According to the 6th edition of the APA style manual, "when reporting p values, report exact p values (e.g., p = .031) to two or three decimal places. However, report p values less than .001 as p ≤ .001."  (p. 114)

Would you rather watch than read?

The following screencast will demonstrate how to use Vassarstats.  Although the data is different, the process is the same.

Calculating the Wilcoxon signed ranks test

Although it is not required, many students like to actually know what is happening mathematically.  Carrying out the test by hand is also a good way to check your work to make sure you have done your online calculation correctly.

The first step is to make an amendment to the table above. 

In the third column, you find the difference between the two scores.  It does not matter which way you do it, but it is best to do it in the direction of the prediction of the effect.  So, deep processing is expected to be higher in value than shallow processing.

ParticipantShallow processingDeep processingDifference (B - A)Rank of difference
16711.5
249510.5
33637.5
491124
55611.5
675-24
76937.5
84737.5
92537.5
10880-
11510510.5
125724

To calculate the rank of difference, only use the absolute value - do not worry if it is negative! If there is a zero, this data should be excluded from the ranking. The lowest absolute value should be “1.”
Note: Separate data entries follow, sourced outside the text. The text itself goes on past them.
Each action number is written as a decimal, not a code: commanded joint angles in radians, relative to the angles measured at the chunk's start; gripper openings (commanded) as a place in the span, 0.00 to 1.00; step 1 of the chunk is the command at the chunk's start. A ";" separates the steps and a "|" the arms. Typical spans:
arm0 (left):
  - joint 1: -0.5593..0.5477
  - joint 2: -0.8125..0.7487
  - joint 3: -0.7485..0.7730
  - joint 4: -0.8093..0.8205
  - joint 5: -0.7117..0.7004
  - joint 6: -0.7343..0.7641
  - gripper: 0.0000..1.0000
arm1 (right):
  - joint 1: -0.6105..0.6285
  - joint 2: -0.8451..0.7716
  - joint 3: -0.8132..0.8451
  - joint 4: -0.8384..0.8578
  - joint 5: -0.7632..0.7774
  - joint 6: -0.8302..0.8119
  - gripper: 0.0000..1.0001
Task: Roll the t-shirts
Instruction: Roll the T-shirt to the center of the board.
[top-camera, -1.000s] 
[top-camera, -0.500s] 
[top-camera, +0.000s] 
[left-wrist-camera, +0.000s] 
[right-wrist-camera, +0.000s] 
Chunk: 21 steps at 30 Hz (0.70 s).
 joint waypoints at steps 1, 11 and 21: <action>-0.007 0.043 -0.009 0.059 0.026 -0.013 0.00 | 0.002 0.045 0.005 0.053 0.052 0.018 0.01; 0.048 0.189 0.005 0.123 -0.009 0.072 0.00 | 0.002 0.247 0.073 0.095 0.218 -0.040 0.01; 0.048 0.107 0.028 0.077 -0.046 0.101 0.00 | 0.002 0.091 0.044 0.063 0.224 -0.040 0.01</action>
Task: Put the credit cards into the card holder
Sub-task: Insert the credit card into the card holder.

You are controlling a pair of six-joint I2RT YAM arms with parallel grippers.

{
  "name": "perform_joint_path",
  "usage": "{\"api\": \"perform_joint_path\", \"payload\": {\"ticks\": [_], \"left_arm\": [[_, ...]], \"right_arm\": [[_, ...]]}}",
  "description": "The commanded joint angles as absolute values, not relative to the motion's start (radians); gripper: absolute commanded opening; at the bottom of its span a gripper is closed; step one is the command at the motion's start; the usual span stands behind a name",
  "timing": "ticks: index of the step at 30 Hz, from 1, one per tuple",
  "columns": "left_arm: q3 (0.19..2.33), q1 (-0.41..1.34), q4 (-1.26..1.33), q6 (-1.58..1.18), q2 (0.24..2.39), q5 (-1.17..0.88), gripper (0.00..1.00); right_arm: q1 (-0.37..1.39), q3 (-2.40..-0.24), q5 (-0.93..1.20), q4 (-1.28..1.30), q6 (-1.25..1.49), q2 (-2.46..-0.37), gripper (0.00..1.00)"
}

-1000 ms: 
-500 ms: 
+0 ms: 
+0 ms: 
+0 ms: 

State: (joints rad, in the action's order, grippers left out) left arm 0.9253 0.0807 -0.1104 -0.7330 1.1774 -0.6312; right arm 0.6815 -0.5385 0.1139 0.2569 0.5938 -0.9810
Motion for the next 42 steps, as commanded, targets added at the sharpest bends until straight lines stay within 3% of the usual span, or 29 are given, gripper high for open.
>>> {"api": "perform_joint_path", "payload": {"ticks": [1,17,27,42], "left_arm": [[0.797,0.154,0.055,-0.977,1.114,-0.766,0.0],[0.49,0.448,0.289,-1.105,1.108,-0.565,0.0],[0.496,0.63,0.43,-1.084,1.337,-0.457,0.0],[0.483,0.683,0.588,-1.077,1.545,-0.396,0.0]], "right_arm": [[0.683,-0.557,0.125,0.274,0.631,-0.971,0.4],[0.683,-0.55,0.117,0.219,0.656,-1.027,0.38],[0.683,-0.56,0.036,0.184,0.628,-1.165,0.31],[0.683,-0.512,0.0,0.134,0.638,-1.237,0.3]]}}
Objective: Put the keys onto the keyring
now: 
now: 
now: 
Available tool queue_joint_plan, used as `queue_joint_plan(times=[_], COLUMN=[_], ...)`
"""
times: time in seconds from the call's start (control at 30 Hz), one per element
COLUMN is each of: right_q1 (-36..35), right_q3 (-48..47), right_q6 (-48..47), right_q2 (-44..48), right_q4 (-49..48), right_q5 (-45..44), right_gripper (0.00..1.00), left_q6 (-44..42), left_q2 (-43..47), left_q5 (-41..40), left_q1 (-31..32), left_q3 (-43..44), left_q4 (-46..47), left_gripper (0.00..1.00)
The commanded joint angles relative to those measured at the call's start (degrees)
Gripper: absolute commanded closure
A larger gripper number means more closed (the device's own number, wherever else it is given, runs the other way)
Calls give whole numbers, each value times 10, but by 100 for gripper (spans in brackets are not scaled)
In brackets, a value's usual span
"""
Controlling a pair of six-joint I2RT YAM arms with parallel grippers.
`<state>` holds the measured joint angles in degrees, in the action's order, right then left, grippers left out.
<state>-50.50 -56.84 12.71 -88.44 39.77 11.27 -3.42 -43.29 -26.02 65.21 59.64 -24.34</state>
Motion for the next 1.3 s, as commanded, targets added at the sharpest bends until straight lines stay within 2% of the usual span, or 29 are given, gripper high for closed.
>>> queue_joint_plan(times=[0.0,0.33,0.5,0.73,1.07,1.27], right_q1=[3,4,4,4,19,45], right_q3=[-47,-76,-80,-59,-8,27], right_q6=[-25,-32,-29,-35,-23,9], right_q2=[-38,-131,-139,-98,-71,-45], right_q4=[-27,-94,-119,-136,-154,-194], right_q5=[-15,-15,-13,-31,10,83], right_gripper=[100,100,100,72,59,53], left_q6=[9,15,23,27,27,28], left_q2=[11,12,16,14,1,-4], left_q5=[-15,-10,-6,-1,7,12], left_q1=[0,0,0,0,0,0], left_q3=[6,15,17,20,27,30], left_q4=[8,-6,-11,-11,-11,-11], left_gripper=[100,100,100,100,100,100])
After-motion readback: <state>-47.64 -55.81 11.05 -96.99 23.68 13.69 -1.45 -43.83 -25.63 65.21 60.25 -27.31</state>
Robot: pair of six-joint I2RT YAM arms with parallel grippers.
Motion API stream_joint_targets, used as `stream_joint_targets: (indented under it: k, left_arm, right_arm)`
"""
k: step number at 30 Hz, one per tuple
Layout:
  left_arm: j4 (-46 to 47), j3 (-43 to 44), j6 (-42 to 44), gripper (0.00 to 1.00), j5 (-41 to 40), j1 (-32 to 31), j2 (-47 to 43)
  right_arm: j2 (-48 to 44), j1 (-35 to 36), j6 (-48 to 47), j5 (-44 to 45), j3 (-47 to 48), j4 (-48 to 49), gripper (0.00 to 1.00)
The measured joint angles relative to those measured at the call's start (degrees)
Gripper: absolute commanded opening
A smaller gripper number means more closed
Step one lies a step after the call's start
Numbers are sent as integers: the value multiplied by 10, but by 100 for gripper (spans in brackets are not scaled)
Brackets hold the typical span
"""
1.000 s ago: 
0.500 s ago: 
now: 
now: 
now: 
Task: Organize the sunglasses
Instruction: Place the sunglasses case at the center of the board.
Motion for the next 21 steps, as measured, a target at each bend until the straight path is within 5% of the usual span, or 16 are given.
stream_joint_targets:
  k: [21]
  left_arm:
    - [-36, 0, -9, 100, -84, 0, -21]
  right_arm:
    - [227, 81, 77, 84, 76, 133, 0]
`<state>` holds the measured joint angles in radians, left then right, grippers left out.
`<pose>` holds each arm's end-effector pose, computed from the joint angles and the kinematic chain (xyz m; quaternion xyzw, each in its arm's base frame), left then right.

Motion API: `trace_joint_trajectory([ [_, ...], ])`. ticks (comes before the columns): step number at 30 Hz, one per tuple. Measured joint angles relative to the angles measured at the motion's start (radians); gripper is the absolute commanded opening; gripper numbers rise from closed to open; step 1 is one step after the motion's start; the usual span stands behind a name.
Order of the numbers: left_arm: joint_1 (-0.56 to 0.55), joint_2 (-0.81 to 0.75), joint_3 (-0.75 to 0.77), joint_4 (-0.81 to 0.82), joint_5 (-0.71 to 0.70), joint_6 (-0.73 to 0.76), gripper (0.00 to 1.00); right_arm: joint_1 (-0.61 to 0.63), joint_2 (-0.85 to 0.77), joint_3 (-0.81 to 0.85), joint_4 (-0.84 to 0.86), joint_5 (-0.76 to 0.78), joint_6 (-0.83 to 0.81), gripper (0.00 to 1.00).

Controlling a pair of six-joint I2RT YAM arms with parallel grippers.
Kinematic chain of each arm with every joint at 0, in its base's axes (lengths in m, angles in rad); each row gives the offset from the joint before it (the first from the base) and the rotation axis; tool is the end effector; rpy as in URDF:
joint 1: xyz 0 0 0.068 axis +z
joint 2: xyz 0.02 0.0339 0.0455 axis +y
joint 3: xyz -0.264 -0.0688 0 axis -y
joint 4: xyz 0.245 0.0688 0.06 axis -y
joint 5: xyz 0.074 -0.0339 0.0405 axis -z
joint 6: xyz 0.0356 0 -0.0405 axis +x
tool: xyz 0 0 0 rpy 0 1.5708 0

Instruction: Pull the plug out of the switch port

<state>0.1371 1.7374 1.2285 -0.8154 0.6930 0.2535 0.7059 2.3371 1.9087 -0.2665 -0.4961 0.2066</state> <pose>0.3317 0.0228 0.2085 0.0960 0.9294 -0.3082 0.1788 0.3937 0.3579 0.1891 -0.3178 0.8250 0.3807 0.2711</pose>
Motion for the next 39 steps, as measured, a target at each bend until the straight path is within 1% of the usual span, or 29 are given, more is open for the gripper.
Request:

If two values share the same position, then you should take the positions and average them.  So, you will see that the value “1” is both the 1st and 2nd lowest rank.  So, we take the average of the two and each receives a rank of 1.5. The next value, 2, shares positions 3, 4, and 5, for an average of 4.

Now we find the sum of the ranks of all of the positive differences and all of the negative differences.  The sum of the positive is 4.  The sum of the negative ranks is 62.  Notice that when we add the -62 and the +4, we get the W value of -58, which is used by Vassarstats.

How do I know if my results are significant?

To use the critical values table, we use the T value, which is either the sum of the positive or the negative ranks - whichever is smaller.  In this case, T = 4. The sample size (n) is equal to the total sample minus any participants who had no difference between the conditions.  For this study our n = 11.

In the sample size column (N), if you go down to the row for a sample of 11, it tells us that for a significance level of 0.05, we need a T value of 13 or less. We can then continue across the row.  Since for a p-value of 0.01 we need a T value of 7 or less, we can reject our null hypothesis.  It appears that the level of processing had a significant effect on the number of words recalled from the 24-word list.

The statement of significance will be slightly different from what is above.

On average, the participants appeared to recall fewer words in the shallow condition (Mdn = 5) than in the deep condition (Mdn = 7).  A Wilcoxon signed-rank test indicated that this difference was statistically significant, T = 4,  p < 0.01.